A new initiative from some of the nation's large employer groups just added another item to the 2014 to-do list for health plans and providers: Make healthcare price data available to employees and consumers.
The healthcare industry, employers and lawmakers are already looking ahead to 2014, when many key Patient Protection and Affordable Care Act provisions—such as the establishment of health insurance exchanges and certain employer requirements regarding coverage for workers—are scheduled to take effect. And now the Catalyst for Payment Reform, a not-for-profit organization representing large U.S. employers such as Boeing, FedEx, GE and Wal-Mart, has set that year as a target date in its new statement that calls on health plans and providers to make pricing information transparent.
By January 2014, according to the statement, providers should remove any barriers on health plans from making price and quality information available in their transparency tools, and health plans should allow self-insured customers to use their own claims data—including releasing that data to a third-party vendor—to develop transparency tools. Several organizations support the statement, including the AARP, the AFL-CIO, the National Business Coalition on Health, the Leapfrog Group and the Pacific Business Group on Health.
“The basic idea is that as a group, employers and purchasers feel price transparency is an essential ingredient of the healthcare system,” said Suzanne Delbanco, executive director of the San Francisco-based Catalyst for Payment Reform
. “As we ask employees and consumers to foot more of the bill or be responsible, it's almost impossible without healthcare price transparency.”
Along with the statement, CPR developed a set of transparency-tool specifications that Delbanco said could help employers and others who need to choose a transparency tool for their consumers, and also help the makers of those tools, such as health plans or independent vendors. The guidelines address utility, accuracy, consumer experience, and data exchange, reporting and evaluation.
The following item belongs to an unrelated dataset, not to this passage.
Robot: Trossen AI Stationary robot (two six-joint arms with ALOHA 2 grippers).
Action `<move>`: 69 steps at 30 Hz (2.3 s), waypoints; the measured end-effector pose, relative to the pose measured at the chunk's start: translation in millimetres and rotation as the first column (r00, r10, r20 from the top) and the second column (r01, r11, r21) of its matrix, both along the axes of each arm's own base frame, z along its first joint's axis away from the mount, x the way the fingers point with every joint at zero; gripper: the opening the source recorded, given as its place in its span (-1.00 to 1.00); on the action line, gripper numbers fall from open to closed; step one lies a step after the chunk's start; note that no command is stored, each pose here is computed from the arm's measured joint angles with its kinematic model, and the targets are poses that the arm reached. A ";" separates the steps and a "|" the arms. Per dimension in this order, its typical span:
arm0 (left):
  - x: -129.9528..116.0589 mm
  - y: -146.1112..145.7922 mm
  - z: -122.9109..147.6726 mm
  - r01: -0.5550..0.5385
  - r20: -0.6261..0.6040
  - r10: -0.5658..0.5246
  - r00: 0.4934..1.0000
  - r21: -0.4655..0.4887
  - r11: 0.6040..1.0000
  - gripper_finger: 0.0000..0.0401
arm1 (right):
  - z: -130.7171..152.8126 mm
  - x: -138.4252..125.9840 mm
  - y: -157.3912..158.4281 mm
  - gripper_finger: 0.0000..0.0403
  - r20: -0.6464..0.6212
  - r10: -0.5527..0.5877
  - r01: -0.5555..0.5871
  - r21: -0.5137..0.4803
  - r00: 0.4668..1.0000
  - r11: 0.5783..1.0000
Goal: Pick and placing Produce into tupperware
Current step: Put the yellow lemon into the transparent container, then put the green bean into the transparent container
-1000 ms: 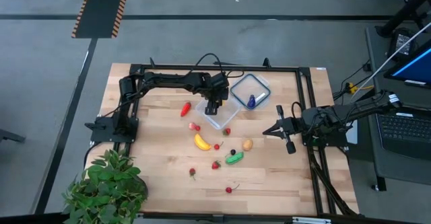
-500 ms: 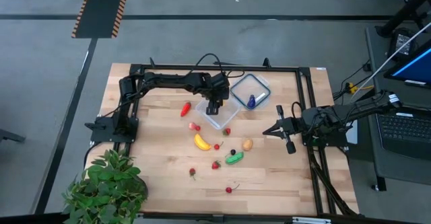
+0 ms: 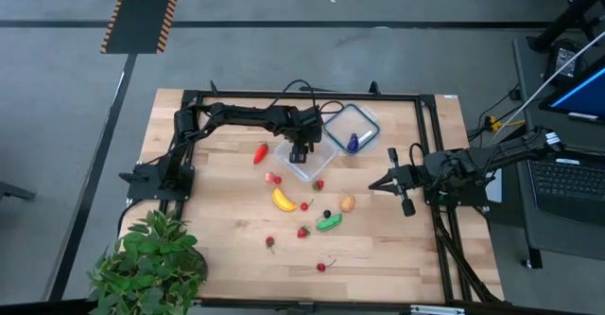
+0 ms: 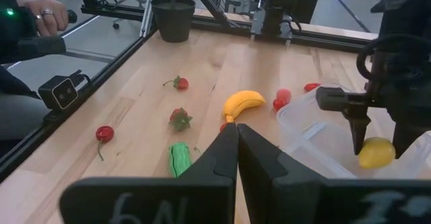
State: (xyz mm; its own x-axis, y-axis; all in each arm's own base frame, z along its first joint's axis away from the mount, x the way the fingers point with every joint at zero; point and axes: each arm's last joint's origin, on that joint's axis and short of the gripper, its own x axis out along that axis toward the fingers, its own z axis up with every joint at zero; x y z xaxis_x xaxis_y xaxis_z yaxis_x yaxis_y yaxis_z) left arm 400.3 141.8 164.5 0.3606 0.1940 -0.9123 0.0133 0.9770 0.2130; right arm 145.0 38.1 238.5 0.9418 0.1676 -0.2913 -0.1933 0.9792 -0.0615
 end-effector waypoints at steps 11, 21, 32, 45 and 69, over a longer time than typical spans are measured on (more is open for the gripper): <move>0.3 -2.2 1.9 0.006 0.002 -0.006 1.000 0.003 1.000 0.01 | -0.4 0.0 0.0 -0.93 -0.004 0.000 0.000 -0.001 1.000 1.000; 1.3 -8.4 1.8 -0.029 -0.014 0.030 0.999 0.029 0.999 0.54 | -0.4 -0.1 0.0 -0.93 -0.004 0.000 0.000 -0.001 1.000 1.000; -10.5 -27.9 20.8 0.000 -0.132 0.011 0.991 0.083 0.997 0.57 | -0.5 0.0 0.0 -0.93 -0.004 0.001 -0.001 -0.004 1.000 1.000; -31.3 -52.3 120.2 -0.088 0.167 0.075 0.983 0.070 0.994 0.55 | -2.5 2.7 0.8 -0.93 -0.018 0.000 0.000 -0.004 1.000 1.000; -150.7 -167.3 89.2 0.035 0.701 -0.008 0.713 -0.024 0.999 0.56 | -2.2 7.0 17.3 -0.93 0.009 0.089 -0.089 0.003 0.996 0.996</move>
The CPR statement contends that some healthcare providers are still reluctant to release price and quality information, an issue that Ginny Proestakes, director of health benefits at GE, said will likely be the greatest barrier in this effort.
“There are a lot of contracts with providers that prohibit the sharing of data,” Proestakes said. “Health plans need to provide that, and some providers continue to resist this,” she added.
Elizabeth Curran, head of national network strategy and program development for Aetna, said the company has worked on cost and quality transparency since 2002, when a number of providers were unwilling to release cost information. But the advent of consumer-driven health plans, she said, has helped change that.
“Early on, physicians and hospitals were concerned how patients would use this information,” Curran said. “But consumers have shown we're a savvy lot. We know how to cost compare and we do that in every other aspect of our lives.”
Still, Tom Nickels, senior vice president for federal relations at the American Hospital Association, said there are certain business arrangements between hospitals and health plans that should remain confidential. He underscored the part of CPR's statement that said some “unintended consequences” could develop from greater transparency in price and quality information, such as providers using the information to raise their prices.
“I think within certain limits, it's fine,” Nickels said. “But again, there are limits to transparency. The most important thing for a consumer to know is their financial obligation when they receive a service, and that is primarily between an individual and an insurer.”